## Task objective
If an entry holds a picture, leave the picture out and output everything else exactly.

## Data to process

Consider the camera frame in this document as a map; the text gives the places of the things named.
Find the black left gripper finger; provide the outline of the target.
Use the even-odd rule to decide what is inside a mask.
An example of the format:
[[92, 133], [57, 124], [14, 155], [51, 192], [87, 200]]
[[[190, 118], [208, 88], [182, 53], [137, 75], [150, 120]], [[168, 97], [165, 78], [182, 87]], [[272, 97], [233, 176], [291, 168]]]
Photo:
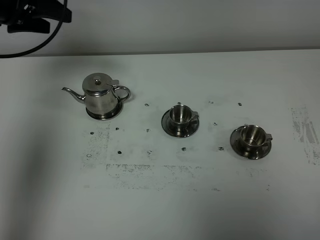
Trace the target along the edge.
[[49, 34], [50, 33], [50, 23], [48, 21], [44, 22], [24, 22], [22, 24], [13, 24], [7, 26], [7, 32], [10, 34], [29, 32], [29, 33], [40, 33]]
[[51, 19], [72, 22], [72, 11], [68, 9], [68, 0], [18, 0], [14, 12], [14, 20]]

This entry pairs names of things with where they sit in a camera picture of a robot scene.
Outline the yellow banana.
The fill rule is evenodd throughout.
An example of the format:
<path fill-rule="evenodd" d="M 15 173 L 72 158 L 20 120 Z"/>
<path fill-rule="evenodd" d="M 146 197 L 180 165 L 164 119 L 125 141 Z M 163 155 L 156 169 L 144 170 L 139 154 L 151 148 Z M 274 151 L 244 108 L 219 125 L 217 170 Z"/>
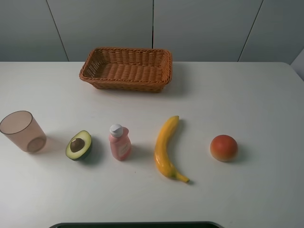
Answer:
<path fill-rule="evenodd" d="M 154 159 L 156 168 L 158 171 L 166 178 L 178 180 L 184 183 L 189 183 L 190 179 L 182 175 L 173 163 L 170 161 L 167 147 L 169 140 L 174 135 L 178 124 L 179 116 L 170 117 L 160 129 L 158 134 L 155 149 L 154 149 Z"/>

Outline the brown wicker basket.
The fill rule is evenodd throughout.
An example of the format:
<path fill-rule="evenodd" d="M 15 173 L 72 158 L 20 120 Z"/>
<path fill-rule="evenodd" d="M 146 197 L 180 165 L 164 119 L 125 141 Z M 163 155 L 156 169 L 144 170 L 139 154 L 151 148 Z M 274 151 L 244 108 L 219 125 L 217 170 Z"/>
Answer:
<path fill-rule="evenodd" d="M 96 89 L 161 92 L 172 79 L 172 54 L 154 48 L 95 48 L 79 78 Z"/>

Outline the small pink bottle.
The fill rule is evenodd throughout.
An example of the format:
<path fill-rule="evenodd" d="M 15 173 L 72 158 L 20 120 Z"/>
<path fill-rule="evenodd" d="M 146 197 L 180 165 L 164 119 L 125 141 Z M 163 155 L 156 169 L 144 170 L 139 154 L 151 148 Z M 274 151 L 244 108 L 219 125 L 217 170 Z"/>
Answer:
<path fill-rule="evenodd" d="M 112 155 L 119 161 L 128 157 L 132 145 L 128 136 L 129 130 L 119 124 L 110 127 L 109 142 Z"/>

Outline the orange red peach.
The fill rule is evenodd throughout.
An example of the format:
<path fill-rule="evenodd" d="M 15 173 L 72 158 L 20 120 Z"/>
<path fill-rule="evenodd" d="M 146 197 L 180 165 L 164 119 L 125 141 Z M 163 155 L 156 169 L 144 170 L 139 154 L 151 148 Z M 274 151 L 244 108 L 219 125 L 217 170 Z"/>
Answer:
<path fill-rule="evenodd" d="M 210 153 L 220 162 L 229 162 L 236 158 L 238 154 L 238 144 L 229 135 L 218 135 L 210 144 Z"/>

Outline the halved avocado with pit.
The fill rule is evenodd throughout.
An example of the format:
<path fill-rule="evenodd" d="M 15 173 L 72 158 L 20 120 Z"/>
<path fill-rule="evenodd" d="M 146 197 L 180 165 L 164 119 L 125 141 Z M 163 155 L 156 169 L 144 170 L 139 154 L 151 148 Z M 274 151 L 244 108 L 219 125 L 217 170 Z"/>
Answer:
<path fill-rule="evenodd" d="M 66 147 L 66 156 L 73 160 L 83 160 L 88 156 L 92 149 L 92 137 L 86 130 L 77 133 Z"/>

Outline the black tray edge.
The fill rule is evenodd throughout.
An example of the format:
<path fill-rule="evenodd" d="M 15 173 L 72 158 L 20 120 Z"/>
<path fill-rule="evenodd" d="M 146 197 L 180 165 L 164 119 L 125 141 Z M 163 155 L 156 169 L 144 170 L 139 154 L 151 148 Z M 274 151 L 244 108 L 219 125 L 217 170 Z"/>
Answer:
<path fill-rule="evenodd" d="M 58 223 L 51 228 L 222 228 L 210 221 Z"/>

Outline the translucent pink plastic cup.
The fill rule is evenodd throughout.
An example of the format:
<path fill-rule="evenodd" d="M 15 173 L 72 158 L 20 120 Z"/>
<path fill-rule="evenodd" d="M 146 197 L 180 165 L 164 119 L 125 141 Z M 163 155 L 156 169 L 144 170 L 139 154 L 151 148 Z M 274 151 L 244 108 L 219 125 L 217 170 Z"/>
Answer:
<path fill-rule="evenodd" d="M 38 152 L 46 144 L 47 137 L 33 115 L 28 111 L 16 111 L 0 122 L 0 132 L 24 152 Z"/>

## Your solution
Consider the camera frame in this document as a map; the text gives the places of the things named.
Find the black left gripper finger; provide the outline of the target.
Use the even-odd rule to decide what is inside a mask.
An example of the format:
[[92, 133], [57, 124], [14, 155], [51, 192], [87, 200]]
[[[190, 118], [208, 88], [182, 53], [137, 75], [150, 120]], [[168, 97], [165, 78], [182, 87]], [[272, 97], [233, 176], [291, 168]]]
Photo:
Trace the target along the edge.
[[49, 34], [50, 33], [50, 23], [48, 21], [44, 22], [24, 22], [22, 24], [13, 24], [7, 26], [7, 32], [10, 34], [29, 32], [29, 33], [40, 33]]
[[51, 19], [72, 22], [72, 11], [68, 9], [68, 0], [18, 0], [14, 12], [14, 20]]

This entry pairs names of things with where they sit in a camera picture of a robot scene.
Outline the yellow banana.
The fill rule is evenodd throughout.
An example of the format:
<path fill-rule="evenodd" d="M 15 173 L 72 158 L 20 120 Z"/>
<path fill-rule="evenodd" d="M 146 197 L 180 165 L 164 119 L 125 141 Z M 163 155 L 156 169 L 144 170 L 139 154 L 151 148 Z M 274 151 L 244 108 L 219 125 L 217 170 Z"/>
Answer:
<path fill-rule="evenodd" d="M 154 159 L 156 168 L 158 171 L 166 178 L 178 180 L 184 183 L 189 183 L 190 179 L 182 175 L 173 163 L 170 161 L 167 147 L 169 140 L 174 135 L 178 124 L 179 116 L 170 117 L 160 129 L 158 134 L 155 149 L 154 149 Z"/>

Outline the brown wicker basket.
The fill rule is evenodd throughout.
An example of the format:
<path fill-rule="evenodd" d="M 15 173 L 72 158 L 20 120 Z"/>
<path fill-rule="evenodd" d="M 146 197 L 180 165 L 164 119 L 125 141 Z M 163 155 L 156 169 L 144 170 L 139 154 L 151 148 Z M 274 151 L 244 108 L 219 125 L 217 170 Z"/>
Answer:
<path fill-rule="evenodd" d="M 96 89 L 161 92 L 172 79 L 172 54 L 154 48 L 95 48 L 79 78 Z"/>

Outline the small pink bottle.
The fill rule is evenodd throughout.
An example of the format:
<path fill-rule="evenodd" d="M 15 173 L 72 158 L 20 120 Z"/>
<path fill-rule="evenodd" d="M 146 197 L 180 165 L 164 119 L 125 141 Z M 163 155 L 156 169 L 144 170 L 139 154 L 151 148 Z M 274 151 L 244 108 L 219 125 L 217 170 Z"/>
Answer:
<path fill-rule="evenodd" d="M 112 155 L 119 161 L 128 157 L 132 145 L 128 136 L 129 130 L 119 124 L 110 127 L 109 142 Z"/>

Outline the orange red peach.
The fill rule is evenodd throughout.
An example of the format:
<path fill-rule="evenodd" d="M 15 173 L 72 158 L 20 120 Z"/>
<path fill-rule="evenodd" d="M 146 197 L 180 165 L 164 119 L 125 141 Z M 163 155 L 156 169 L 144 170 L 139 154 L 151 148 Z M 274 151 L 244 108 L 219 125 L 217 170 Z"/>
Answer:
<path fill-rule="evenodd" d="M 210 153 L 220 162 L 229 162 L 236 158 L 238 154 L 238 144 L 229 135 L 218 135 L 210 144 Z"/>

Outline the halved avocado with pit.
The fill rule is evenodd throughout.
An example of the format:
<path fill-rule="evenodd" d="M 15 173 L 72 158 L 20 120 Z"/>
<path fill-rule="evenodd" d="M 146 197 L 180 165 L 164 119 L 125 141 Z M 163 155 L 156 169 L 144 170 L 139 154 L 151 148 Z M 274 151 L 244 108 L 219 125 L 217 170 Z"/>
Answer:
<path fill-rule="evenodd" d="M 66 147 L 66 156 L 73 160 L 83 160 L 88 156 L 92 149 L 92 137 L 86 130 L 77 133 Z"/>

Outline the black tray edge.
The fill rule is evenodd throughout.
An example of the format:
<path fill-rule="evenodd" d="M 15 173 L 72 158 L 20 120 Z"/>
<path fill-rule="evenodd" d="M 146 197 L 180 165 L 164 119 L 125 141 Z M 163 155 L 156 169 L 144 170 L 139 154 L 151 148 Z M 274 151 L 244 108 L 219 125 L 217 170 Z"/>
Answer:
<path fill-rule="evenodd" d="M 58 223 L 51 228 L 222 228 L 210 221 Z"/>

Outline the translucent pink plastic cup.
The fill rule is evenodd throughout.
An example of the format:
<path fill-rule="evenodd" d="M 15 173 L 72 158 L 20 120 Z"/>
<path fill-rule="evenodd" d="M 146 197 L 180 165 L 164 119 L 125 141 Z M 163 155 L 156 169 L 144 170 L 139 154 L 151 148 Z M 274 151 L 244 108 L 219 125 L 217 170 Z"/>
Answer:
<path fill-rule="evenodd" d="M 38 152 L 46 144 L 47 137 L 33 115 L 28 111 L 16 111 L 0 122 L 0 132 L 24 152 Z"/>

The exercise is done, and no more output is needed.